Ora il professore ricordava. Michael, il nome che andava ripetendosi ossessivamente nella testa come una cantilena, non era il suo, ma quello del figlio, frutto dell'amore tra lui e Betty, sua moglie. Li aveva uccisi entrambi molti anni prima, stritolandoli fra le sue mani. Era malato, gravamente e ben lontano da una cura efficacie. Prima c'erano stati i vuoti di memoria, poi le false visioni, sino a che non gli era succeduta una percezione della realtà completamente distorta e alterata da quella percepita da chiunque altro.
<<Ben arrivato direttore!>> esclamò il medico con ancora la ricetrasmittente stretta in mano.

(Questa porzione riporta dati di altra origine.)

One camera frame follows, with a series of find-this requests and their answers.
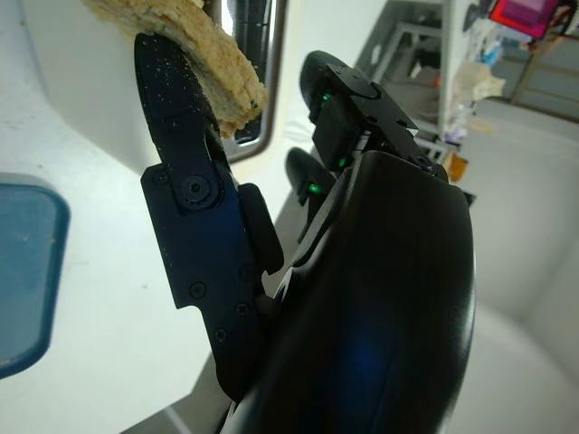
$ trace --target black screw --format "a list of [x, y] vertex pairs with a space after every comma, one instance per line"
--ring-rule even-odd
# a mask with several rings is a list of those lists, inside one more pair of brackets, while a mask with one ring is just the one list
[[187, 201], [198, 203], [207, 198], [211, 192], [211, 186], [202, 176], [190, 176], [183, 184], [183, 194]]
[[157, 185], [165, 185], [169, 182], [169, 175], [165, 171], [160, 170], [153, 175], [153, 182]]
[[246, 316], [249, 310], [250, 309], [244, 303], [240, 303], [235, 307], [235, 312], [237, 312], [237, 315], [239, 316]]
[[224, 342], [227, 339], [227, 332], [223, 328], [215, 330], [215, 339], [217, 342]]
[[203, 298], [206, 292], [207, 288], [202, 282], [195, 282], [189, 287], [189, 294], [191, 294], [193, 298]]

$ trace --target green led light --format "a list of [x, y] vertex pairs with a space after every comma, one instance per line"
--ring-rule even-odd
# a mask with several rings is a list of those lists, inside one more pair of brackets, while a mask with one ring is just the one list
[[326, 102], [329, 100], [329, 97], [331, 97], [329, 93], [324, 94], [324, 96], [322, 97], [322, 103], [319, 105], [321, 109], [324, 108]]
[[319, 185], [315, 185], [315, 184], [308, 185], [308, 190], [310, 190], [313, 194], [322, 193], [322, 189], [319, 187]]

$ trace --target piece of bread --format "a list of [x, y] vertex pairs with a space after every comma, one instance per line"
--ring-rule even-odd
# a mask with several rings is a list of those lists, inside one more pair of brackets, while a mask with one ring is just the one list
[[103, 20], [134, 37], [159, 33], [178, 42], [219, 122], [230, 136], [256, 118], [267, 104], [267, 90], [235, 40], [198, 5], [203, 0], [82, 0]]

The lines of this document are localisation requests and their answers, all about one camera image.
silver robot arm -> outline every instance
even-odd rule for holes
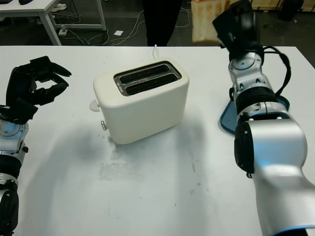
[[[48,57],[31,60],[13,69],[6,91],[6,105],[0,106],[0,236],[11,236],[18,224],[18,176],[25,153],[27,121],[37,111],[35,105],[53,102],[68,83],[59,75],[70,76],[65,68]],[[37,89],[36,81],[52,80],[56,85]]]
[[[261,66],[255,53],[230,62],[233,99],[238,107],[242,106],[239,96],[246,91],[272,91]],[[282,103],[247,106],[245,102],[244,107],[238,114],[235,159],[254,181],[263,235],[286,231],[292,235],[295,229],[315,228],[315,186],[302,172],[307,156],[302,129]]]
[[[230,52],[229,94],[238,115],[235,160],[255,184],[262,233],[306,236],[305,229],[315,228],[315,186],[302,172],[305,135],[281,102],[291,73],[289,60],[276,48],[260,45],[257,18],[248,0],[232,4],[213,24]],[[278,54],[287,67],[276,93],[262,73],[265,53]]]

bread slice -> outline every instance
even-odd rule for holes
[[[212,21],[227,10],[230,0],[192,0],[192,41],[218,42]]]

white table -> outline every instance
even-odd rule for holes
[[[18,0],[13,0],[8,4],[0,4],[0,18],[39,16],[53,45],[61,45],[58,35],[56,34],[56,29],[59,28],[93,28],[106,30],[100,0],[96,0],[98,14],[101,20],[100,25],[56,24],[50,11],[58,2],[59,0],[33,0],[28,4],[20,5]]]
[[[312,109],[315,70],[294,47],[292,79],[283,94],[304,129],[306,177],[315,183]],[[11,69],[48,55],[69,69],[70,87],[40,107],[29,122],[19,177],[20,216],[15,236],[259,236],[255,189],[234,161],[233,137],[218,126],[231,81],[228,53],[217,47],[160,48],[189,74],[180,125],[121,146],[89,109],[95,77],[152,59],[152,48],[0,47],[0,101]],[[267,55],[263,70],[274,89],[285,68]]]

person's leg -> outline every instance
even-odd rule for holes
[[[148,46],[167,46],[182,0],[143,0]]]

white toaster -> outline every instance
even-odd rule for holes
[[[102,127],[114,142],[128,144],[180,123],[188,86],[188,75],[175,61],[156,59],[96,78],[97,101],[90,108],[102,110]]]

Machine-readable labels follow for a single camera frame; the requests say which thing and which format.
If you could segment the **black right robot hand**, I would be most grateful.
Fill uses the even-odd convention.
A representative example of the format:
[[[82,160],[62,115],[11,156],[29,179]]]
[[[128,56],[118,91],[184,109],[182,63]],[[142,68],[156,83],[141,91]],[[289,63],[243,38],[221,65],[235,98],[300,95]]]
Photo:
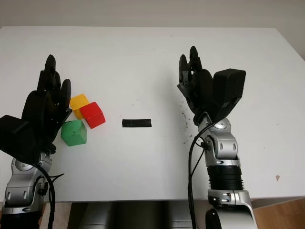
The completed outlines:
[[[213,99],[213,78],[210,72],[202,68],[202,63],[195,46],[190,48],[190,60],[183,54],[179,59],[180,92],[194,113],[193,122],[198,126],[209,115],[212,121],[217,119],[219,106]]]

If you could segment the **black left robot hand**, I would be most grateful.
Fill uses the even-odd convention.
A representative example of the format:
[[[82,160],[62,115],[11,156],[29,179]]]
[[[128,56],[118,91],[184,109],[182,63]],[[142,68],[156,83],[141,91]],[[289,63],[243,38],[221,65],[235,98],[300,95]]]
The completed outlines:
[[[21,116],[32,125],[36,142],[42,151],[55,153],[53,141],[72,113],[70,100],[71,81],[65,79],[61,82],[56,71],[56,60],[50,54],[44,70],[40,72],[37,89],[28,95]]]

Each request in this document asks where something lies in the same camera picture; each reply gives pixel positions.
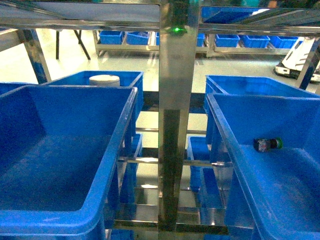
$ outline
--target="small cylindrical object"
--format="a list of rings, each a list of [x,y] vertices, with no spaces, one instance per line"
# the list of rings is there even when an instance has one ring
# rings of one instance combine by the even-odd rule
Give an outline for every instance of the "small cylindrical object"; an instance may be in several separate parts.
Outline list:
[[[257,138],[253,140],[253,147],[259,153],[268,152],[270,149],[281,149],[283,147],[283,142],[280,137],[266,139]]]
[[[89,78],[89,84],[102,87],[120,87],[120,78],[116,75],[95,75]]]

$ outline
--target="metal shelf rail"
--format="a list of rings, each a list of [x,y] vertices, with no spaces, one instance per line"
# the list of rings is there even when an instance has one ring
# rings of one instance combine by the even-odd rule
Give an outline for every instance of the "metal shelf rail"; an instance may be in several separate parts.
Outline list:
[[[239,7],[235,0],[20,0],[0,1],[0,25],[16,29],[72,29],[160,32],[158,93],[158,206],[123,205],[116,228],[158,231],[158,238],[178,239],[181,233],[227,234],[224,210],[206,208],[210,222],[199,220],[199,208],[179,208],[180,181],[185,160],[185,143],[198,31],[207,34],[281,35],[320,37],[319,10],[308,5],[281,7],[233,24],[202,23],[201,7]],[[265,8],[268,1],[258,5]],[[41,46],[34,30],[22,30],[39,83],[50,81]],[[319,62],[315,41],[297,84],[305,89]]]

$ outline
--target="metal shelving rack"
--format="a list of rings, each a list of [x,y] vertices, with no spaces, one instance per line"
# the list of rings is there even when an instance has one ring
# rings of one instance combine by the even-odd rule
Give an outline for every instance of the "metal shelving rack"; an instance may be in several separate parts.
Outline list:
[[[50,81],[35,28],[72,30],[117,30],[160,32],[158,112],[158,159],[120,159],[125,163],[158,164],[158,206],[124,204],[116,215],[115,228],[157,231],[159,239],[179,238],[176,233],[227,234],[223,225],[224,209],[206,208],[207,222],[200,222],[200,209],[179,208],[180,181],[183,165],[212,166],[209,163],[185,160],[185,143],[198,31],[207,34],[282,35],[318,38],[307,57],[297,80],[297,86],[305,89],[320,58],[318,27],[320,10],[274,9],[234,24],[202,23],[201,7],[235,6],[235,1],[220,0],[40,0],[0,1],[0,25],[23,29],[0,34],[2,48],[11,46],[2,42],[24,43],[39,83]],[[154,6],[159,21],[134,21],[123,15],[123,20],[100,18],[97,13],[107,13],[114,5],[121,9]],[[134,216],[128,214],[134,210]]]
[[[101,44],[97,31],[93,31],[93,39],[95,51],[98,56],[104,51],[130,51],[130,52],[159,52],[159,46],[156,45],[155,32],[152,32],[148,41],[148,45],[130,45],[127,44],[127,35],[123,38],[122,44]],[[206,54],[208,48],[205,46],[197,46],[195,49],[197,54]]]

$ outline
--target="warehouse shelf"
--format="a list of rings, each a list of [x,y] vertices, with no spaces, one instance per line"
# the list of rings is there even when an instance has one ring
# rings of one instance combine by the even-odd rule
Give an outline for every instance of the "warehouse shelf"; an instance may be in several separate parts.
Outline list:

<<Portatelo nella sua stanza. Questa situazione è sempre più penosa...>> ordinò sconsolato l'uomo.
Il professore ebbe uno scossone improvviso. Fissò il direttore con tutto il suo odio, dritto nell'unico occhio non coperto da quella benda sgualcita. Iniziò a digrignare i denti, maturando un'ira profonda e irragionevole che gli si scatenava dalle più profonde viscere della sua anima.
<<Presto allontanatevi, chiamate la squadra di contenimento!>> gridò Fury in preda al panico.
Le iridi del loro paziente in fuga si tinsero di un brillante verde smeraldo.
<<Datevi una mossa diamine! Banner è fuori controllo!>>.
Un urlo brutale e potente riecheggiò tra le mura dello Shield.